Start of Block

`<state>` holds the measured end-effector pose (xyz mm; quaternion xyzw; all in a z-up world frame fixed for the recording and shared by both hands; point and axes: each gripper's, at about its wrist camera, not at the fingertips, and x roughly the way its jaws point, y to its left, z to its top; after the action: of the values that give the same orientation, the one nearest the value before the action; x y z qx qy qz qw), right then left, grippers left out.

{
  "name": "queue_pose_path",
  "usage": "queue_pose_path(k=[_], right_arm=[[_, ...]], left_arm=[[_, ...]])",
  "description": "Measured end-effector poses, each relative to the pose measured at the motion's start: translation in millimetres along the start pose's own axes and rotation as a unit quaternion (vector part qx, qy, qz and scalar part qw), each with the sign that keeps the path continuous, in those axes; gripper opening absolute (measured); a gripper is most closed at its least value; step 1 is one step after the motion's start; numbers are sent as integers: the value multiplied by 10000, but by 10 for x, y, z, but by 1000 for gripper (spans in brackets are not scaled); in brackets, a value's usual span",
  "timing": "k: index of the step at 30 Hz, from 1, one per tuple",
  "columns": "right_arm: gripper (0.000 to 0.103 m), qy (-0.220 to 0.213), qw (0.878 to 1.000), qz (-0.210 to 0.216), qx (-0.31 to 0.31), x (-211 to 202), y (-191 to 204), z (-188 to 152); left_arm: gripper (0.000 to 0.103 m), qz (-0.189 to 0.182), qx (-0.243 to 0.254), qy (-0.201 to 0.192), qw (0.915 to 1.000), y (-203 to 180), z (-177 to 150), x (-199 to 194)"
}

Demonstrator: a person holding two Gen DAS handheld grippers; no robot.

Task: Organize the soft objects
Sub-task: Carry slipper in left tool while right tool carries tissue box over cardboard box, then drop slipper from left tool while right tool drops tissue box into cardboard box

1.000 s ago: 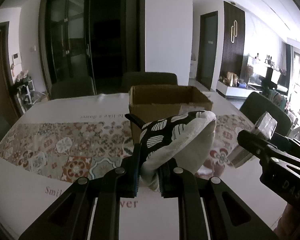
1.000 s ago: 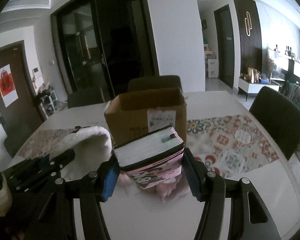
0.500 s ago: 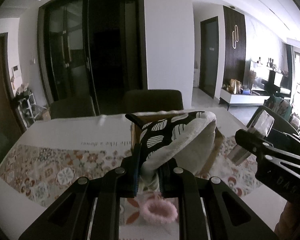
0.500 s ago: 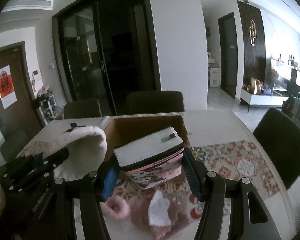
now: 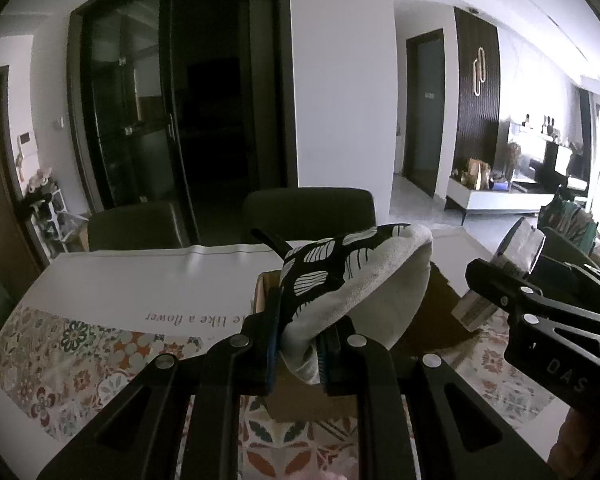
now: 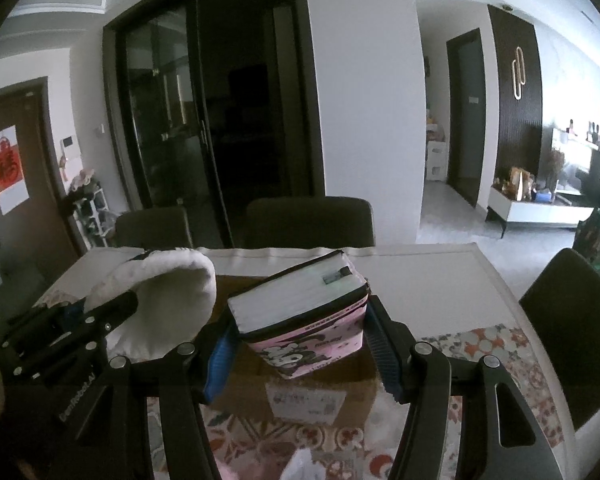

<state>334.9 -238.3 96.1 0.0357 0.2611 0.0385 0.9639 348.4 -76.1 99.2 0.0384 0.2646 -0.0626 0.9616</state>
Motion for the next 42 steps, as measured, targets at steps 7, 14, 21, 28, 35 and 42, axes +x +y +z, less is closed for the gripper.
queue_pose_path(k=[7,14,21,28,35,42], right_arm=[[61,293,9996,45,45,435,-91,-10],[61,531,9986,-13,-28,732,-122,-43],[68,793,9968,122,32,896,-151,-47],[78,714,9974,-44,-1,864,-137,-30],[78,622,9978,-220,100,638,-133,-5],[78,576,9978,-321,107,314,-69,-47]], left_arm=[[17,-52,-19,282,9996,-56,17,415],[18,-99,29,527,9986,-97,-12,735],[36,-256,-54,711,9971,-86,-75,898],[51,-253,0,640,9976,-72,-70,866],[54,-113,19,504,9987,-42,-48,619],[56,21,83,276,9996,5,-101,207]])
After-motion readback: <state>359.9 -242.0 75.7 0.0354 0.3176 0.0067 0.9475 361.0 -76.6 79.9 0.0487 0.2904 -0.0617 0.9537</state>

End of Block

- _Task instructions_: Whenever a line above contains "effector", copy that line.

- _Your response_:
`<state>` holds the measured end-effector pose (xyz mm; quaternion xyzw; all in a z-up world frame fixed for the recording and shared by both hands; point and axes: each gripper's, at about its wrist camera, not at the fingertips, and x roughly the way its jaws point, y to its left, z to its top; after the action: of the values that give the same orientation, the one nearest the value before the action; x y z qx qy qz qw), right then left, grippers left out.
  "description": "Measured end-effector poses, each relative to the pose measured at the motion's start: translation in millimetres along the start pose's own axes and rotation as a unit quaternion (vector part qx, qy, qz and scalar part qw), each with the sign that keeps the path continuous, in those axes; gripper opening absolute (measured); a gripper is most closed at its least value; step 1 is one step after the motion's start; numbers are sent as integers: the value multiplied by 10000, but by 10 for x, y, z, but by 1000 for gripper (spans in brackets are not scaled); in brackets, a value's usual span",

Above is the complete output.